Stored data Block Start

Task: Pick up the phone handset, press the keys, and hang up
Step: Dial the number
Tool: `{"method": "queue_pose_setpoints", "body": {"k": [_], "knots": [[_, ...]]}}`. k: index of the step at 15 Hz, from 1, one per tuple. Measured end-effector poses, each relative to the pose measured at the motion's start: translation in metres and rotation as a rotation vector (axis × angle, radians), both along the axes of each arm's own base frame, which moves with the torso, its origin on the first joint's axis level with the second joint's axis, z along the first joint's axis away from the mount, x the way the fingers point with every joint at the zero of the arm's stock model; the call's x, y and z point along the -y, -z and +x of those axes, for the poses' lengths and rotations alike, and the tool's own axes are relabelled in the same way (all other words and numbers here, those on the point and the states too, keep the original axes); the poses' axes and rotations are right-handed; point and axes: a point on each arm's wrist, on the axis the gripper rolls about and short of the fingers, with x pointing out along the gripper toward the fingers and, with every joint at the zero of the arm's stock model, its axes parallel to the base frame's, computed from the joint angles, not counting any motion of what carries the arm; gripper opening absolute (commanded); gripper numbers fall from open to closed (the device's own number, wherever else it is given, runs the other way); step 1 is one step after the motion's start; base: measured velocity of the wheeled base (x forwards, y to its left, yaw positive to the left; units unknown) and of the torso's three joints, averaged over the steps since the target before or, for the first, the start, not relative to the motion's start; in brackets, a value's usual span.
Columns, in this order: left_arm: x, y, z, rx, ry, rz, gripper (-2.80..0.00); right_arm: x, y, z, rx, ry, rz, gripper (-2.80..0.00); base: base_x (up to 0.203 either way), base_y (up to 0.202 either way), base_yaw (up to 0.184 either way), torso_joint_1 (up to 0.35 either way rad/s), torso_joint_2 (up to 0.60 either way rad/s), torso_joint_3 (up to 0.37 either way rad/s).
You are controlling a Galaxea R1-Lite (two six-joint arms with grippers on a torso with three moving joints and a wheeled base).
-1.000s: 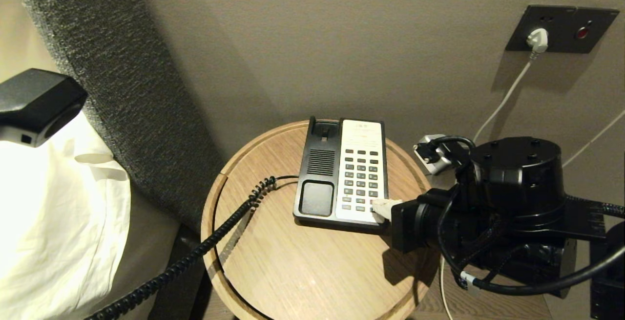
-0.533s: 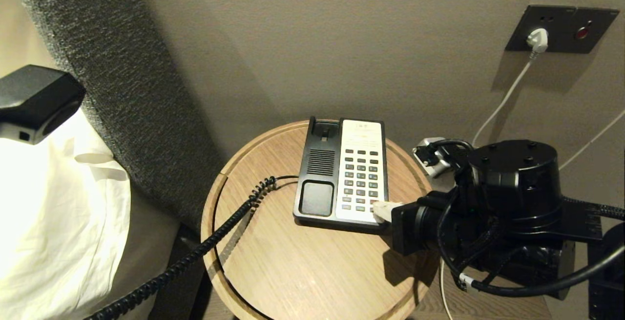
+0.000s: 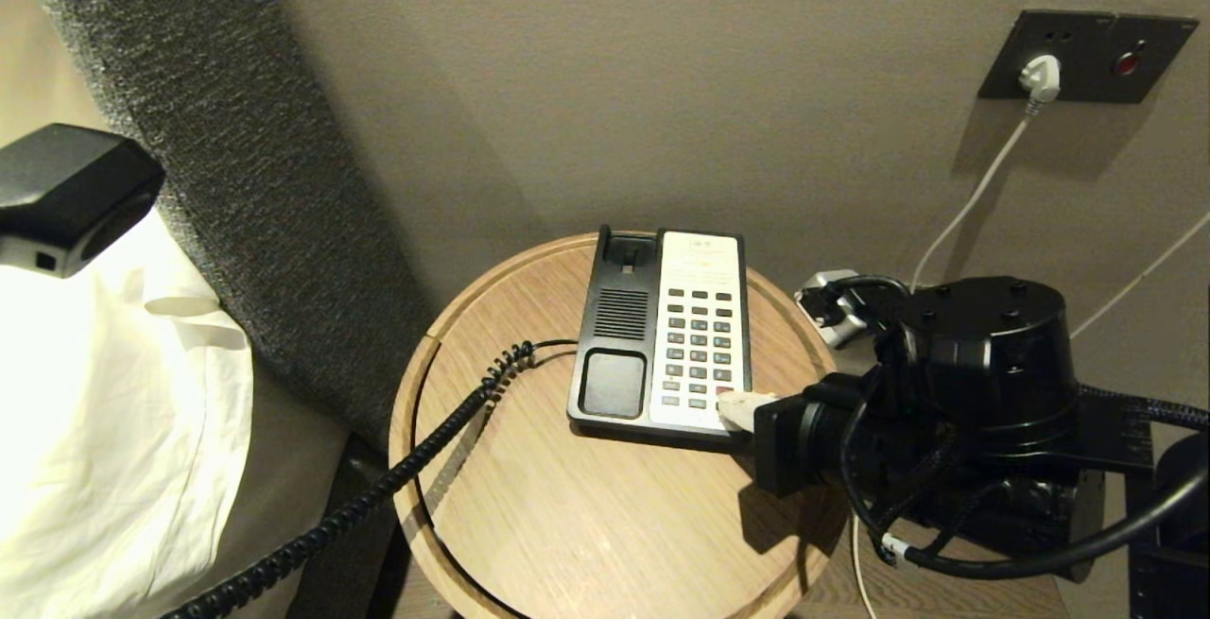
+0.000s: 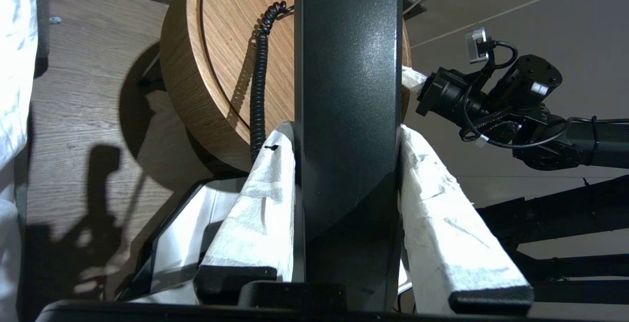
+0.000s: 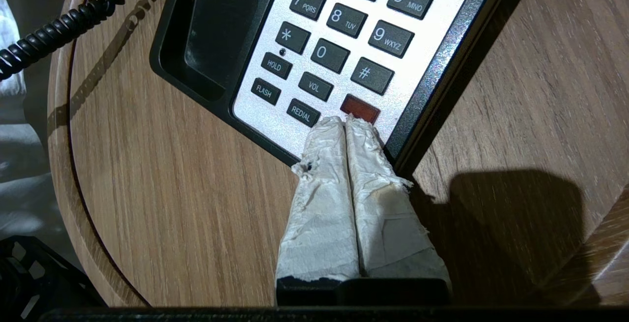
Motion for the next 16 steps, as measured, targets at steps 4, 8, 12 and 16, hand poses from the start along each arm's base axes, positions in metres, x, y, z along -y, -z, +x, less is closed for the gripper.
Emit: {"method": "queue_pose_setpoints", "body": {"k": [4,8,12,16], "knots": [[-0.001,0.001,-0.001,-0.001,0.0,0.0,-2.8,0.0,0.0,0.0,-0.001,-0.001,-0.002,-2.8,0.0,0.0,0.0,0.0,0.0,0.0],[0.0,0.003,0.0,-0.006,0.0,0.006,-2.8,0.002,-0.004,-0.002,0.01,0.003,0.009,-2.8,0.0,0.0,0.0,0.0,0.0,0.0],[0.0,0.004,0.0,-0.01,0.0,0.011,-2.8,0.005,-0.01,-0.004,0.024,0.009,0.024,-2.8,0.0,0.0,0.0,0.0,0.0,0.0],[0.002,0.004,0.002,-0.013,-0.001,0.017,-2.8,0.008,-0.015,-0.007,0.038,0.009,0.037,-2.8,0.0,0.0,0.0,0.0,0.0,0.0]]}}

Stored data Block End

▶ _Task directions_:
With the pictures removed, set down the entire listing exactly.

▶ _Solved problem_:
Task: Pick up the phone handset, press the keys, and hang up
Step: Dial the number
Tool: `{"method": "queue_pose_setpoints", "body": {"k": [_], "knots": [[_, ...]]}}`. k: index of the step at 15 Hz, from 1, one per tuple. Measured end-effector poses, each relative to the pose measured at the motion's start: translation in metres and rotation as a rotation vector (axis × angle, radians), both along the axes of each arm's own base frame, which moves with the torso, its origin on the first joint's axis level with the second joint's axis, z along the first joint's axis away from the mount, x the way the fingers point with every joint at the zero of the arm's stock model; the call's x, y and z point along the -y, -z and +x of those axes, for the poses' lengths and rotations alike, and the tool's own axes are relabelled in the same way (all other words and numbers here, those on the point and the states too, keep the original axes); the poses' axes and rotations are right-handed; point and axes: a point on each arm's wrist, on the axis the gripper rolls about and short of the fingers, with x pointing out along the gripper toward the fingers and, with every joint at the zero of the arm's stock model, its axes parallel to the base frame's, computed from the joint angles, not counting any motion of what carries the arm; gripper opening absolute (commanded); gripper numbers fall from open to closed (the device's own number, wherever else it is given, runs the other way); step 1 is one step after the motion's start; base: measured velocity of the wheeled base (x forwards, y to its left, yaw positive to the left; units unknown) and of the torso's three joints, averaged over the steps since the target before or, for the first, the start, not relative to the motion's start; in brackets, a value's usual span.
Columns, in this order: left_arm: x, y, z, rx, ry, rz, gripper (-2.80..0.00); right_arm: x, y, z, rx, ry, rz, gripper (-2.80..0.00); base: base_x (up to 0.203 either way), base_y (up to 0.202 either way), base_yaw (up to 0.184 either way), torso_joint_1 (up to 0.35 either way rad/s), torso_joint_2 (up to 0.60 either way rad/s), torso_joint_3 (up to 0.37 either way rad/s).
You are controlling a Galaxea R1-Lite (two six-joint arms with grippers on a torso with three moving joints and a wheeled base).
-1.000s: 
-0.533s: 
+0.000s: 
+0.000s: 
+0.000s: 
Motion for the next 16 steps, as measured, targets at steps 4, 8, 12 and 16, hand poses from the start along each arm's base axes, positions in metres, x, y, z along -y, -z, +x, less is closed for the gripper.
Emit: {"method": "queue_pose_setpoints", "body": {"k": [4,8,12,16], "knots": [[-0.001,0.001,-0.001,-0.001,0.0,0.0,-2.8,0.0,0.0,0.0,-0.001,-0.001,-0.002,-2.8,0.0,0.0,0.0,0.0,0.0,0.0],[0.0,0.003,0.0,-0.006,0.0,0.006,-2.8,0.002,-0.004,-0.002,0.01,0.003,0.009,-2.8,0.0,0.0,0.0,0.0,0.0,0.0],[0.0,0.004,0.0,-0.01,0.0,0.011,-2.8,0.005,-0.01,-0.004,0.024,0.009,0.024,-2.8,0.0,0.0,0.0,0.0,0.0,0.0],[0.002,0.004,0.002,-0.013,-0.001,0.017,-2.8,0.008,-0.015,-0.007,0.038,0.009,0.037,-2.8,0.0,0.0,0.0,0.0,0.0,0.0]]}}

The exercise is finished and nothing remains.